Second, HR alarm adjustments were ineffective in reducing the numbers of HR alarms. Nurses changed HR alarm settings with wide variability and range, lacking consistency in the magnitude of adjustments. In most cases, the adjustment was too small to have a meaningful impact on the rate of HR alarms. There may be a need for several layers of parameter alarms. An example may be a lower HR alarm limit of below 50 bpm triggering a message (1 beep), but below 43 triggers a warning alarm (2 beeps), and below 35 is a crisis alarm (3 beeps continuously) until silenced by a staff member. A major technical shortcoming in monitoring equipment is the threshold-basis for HR alarms instead of a trend-based alarm. As an example, a HR change from 51 to 49 likely does not warrant an alarm, but when a patient experiences an abrupt HR change from 90 to 51, this likely signals a significant change in condition. Trending HR over time can provide some measure of the rapidity of the change in patient condition, and trend alarms have potential to improve monitoring precision.

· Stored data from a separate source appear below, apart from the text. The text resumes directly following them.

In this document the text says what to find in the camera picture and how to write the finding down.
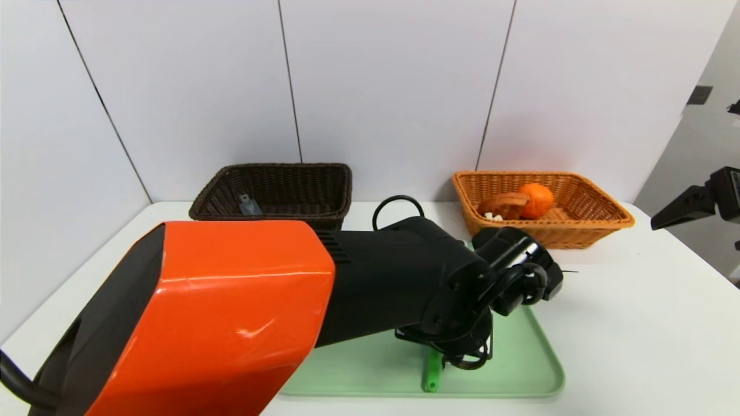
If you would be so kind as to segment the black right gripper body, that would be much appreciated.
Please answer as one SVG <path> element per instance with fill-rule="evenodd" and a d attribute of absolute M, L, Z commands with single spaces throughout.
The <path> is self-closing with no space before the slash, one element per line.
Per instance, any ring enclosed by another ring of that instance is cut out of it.
<path fill-rule="evenodd" d="M 725 166 L 710 176 L 710 187 L 719 216 L 739 224 L 739 169 Z"/>

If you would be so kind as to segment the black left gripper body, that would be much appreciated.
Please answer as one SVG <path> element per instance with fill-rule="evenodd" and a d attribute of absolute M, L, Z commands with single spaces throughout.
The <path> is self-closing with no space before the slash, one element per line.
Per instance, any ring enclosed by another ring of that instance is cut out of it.
<path fill-rule="evenodd" d="M 429 347 L 453 360 L 465 360 L 465 358 L 488 360 L 492 356 L 493 316 L 491 313 L 484 313 L 468 334 L 452 341 L 433 342 L 426 338 L 410 336 L 407 329 L 410 327 L 396 329 L 395 337 Z"/>

Third, in this study, HR alarms were adjusted too late after admission to reduce the total number of HR alarms, especially in the first day of ICU admission. Although the AACN (American Association of Critical-Care Nurses) recommends customizing alarm settings within an hour of assuming care of a patient [21], the median time to make the first adjustment to HR alarm settings was 17.9 hours. Although this guidance has unclear scientific basis, it seems more reasonable to make adjustments to HR parameters within 1 hour, instead of 17.9 hours, to improve precision.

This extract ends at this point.